If you do not already have it on your system, install hatch to build the software and manage virtual environments (you might be interested by our detailed Developer Setup as well).

pip3 install hatch

Start a hatch shell: this will install software including dependencies in an isolated virtual environment.

hatch shell

That's it. You can now run gutenberg2zim from your terminal.

Getting started

After setting up the whole environment you can just run the main script gutenberg2zim. It will download, process and export the content.

./gutenberg2zim

Arguments

You can also specify parameters to customize the content. Only want books with the Id 100-200? Books only in French? English? Or only those both? No problem! You can also include or exclude book formats. You can add bookshelves and the option to search books by title to enrich your user experince.

./gutenberg2zim -l en,fr -f pdf --books 100-200 --bookshelves --title-search

This will download books in English and French that have the Id 100 to 200 in the HTML (default) and PDF format.

You can find the full arguments list below:

-h --help                       Display this help message
-y --wipe-db                    Empty cached book metadata
-F --force                      Redo step even if target already exist

-l --languages=<list>           Comma-separated list of lang codes to filter export to (preferably ISO 639-1, else ISO 639-3)
-f --formats=<list>             Comma-separated list of formats to filter export to (epub, html, pdf, all)

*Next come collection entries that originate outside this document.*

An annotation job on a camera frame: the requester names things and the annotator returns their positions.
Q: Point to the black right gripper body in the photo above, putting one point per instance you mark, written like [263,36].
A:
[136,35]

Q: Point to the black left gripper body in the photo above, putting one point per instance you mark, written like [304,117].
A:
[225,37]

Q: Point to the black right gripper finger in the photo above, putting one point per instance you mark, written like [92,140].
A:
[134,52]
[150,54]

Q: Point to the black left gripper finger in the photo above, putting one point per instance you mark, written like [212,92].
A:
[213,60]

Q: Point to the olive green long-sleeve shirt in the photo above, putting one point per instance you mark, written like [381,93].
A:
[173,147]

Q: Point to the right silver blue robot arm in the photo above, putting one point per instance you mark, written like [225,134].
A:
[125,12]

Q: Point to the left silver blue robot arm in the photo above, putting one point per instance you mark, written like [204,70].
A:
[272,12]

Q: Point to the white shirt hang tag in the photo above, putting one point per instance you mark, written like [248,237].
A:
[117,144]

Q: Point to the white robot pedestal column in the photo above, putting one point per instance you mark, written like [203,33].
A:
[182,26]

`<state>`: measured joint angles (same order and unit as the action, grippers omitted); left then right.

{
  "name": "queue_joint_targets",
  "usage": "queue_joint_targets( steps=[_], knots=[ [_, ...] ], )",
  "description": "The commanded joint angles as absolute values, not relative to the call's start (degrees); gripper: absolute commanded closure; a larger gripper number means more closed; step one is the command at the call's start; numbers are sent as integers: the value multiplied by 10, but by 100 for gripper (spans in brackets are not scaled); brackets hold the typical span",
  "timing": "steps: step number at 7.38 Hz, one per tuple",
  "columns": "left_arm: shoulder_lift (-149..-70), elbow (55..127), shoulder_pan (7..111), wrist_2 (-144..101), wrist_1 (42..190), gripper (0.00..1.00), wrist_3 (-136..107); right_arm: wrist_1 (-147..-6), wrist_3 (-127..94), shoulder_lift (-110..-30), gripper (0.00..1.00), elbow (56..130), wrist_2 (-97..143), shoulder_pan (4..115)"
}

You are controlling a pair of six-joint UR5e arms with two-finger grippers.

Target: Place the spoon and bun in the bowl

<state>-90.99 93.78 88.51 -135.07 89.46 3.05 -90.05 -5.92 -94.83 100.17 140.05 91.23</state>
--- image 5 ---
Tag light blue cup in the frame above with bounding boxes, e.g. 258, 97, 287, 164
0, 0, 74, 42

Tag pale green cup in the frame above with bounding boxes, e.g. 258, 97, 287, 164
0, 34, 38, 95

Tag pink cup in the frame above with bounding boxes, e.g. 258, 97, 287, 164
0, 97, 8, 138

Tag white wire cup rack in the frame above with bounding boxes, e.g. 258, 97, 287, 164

-e --static-folder=<folder>     Use-as/Write-to this folder static HTML
-z --zim-file=<file>            Write ZIM into this file path
-t --zim-title=<title>          Set ZIM title
-n --zim-desc=<description>     Set ZIM description
-d --dl-folder=<folder>         Folder to use/write-to downloaded ebooks
-u --rdf-url=<url>              Alternative rdf-files.tar.bz2 URL
-b --books=<ids>                Execute the processes for specific books, separated by commas, or dashes for intervals
-c --concurrency=<nb>           Number of concurrent process for processing tasks
--dlc=<nb>                      Number of concurrent *download* process for download (overwrites --concurrency). if server blocks high rate requests
-m --one-language-one-zim=<folder> When more than 1 language, do one zim for each   language (and one with all)
--no-index                      Do NOT create full-text index within ZIM file
--check                         Check dependencies
--prepare                       Download rdf-files.tar.bz2
--parse                         Parse all RDF files and fill-up the DB
--download                      Download ebooks based on filters
--zim                           Create a ZIM file
--title-search                  Add field to search a book by title and directly jump to it
--bookshelves                   Add bookshelves
--optimization-cache=<url>      URL with credentials to S3 bucket for using as optimization cache
--use-any-optimized-version     Try to use any optimized version found on optimization cache

Screenshots

License

GPLv3 or later, see LICENSE for more details.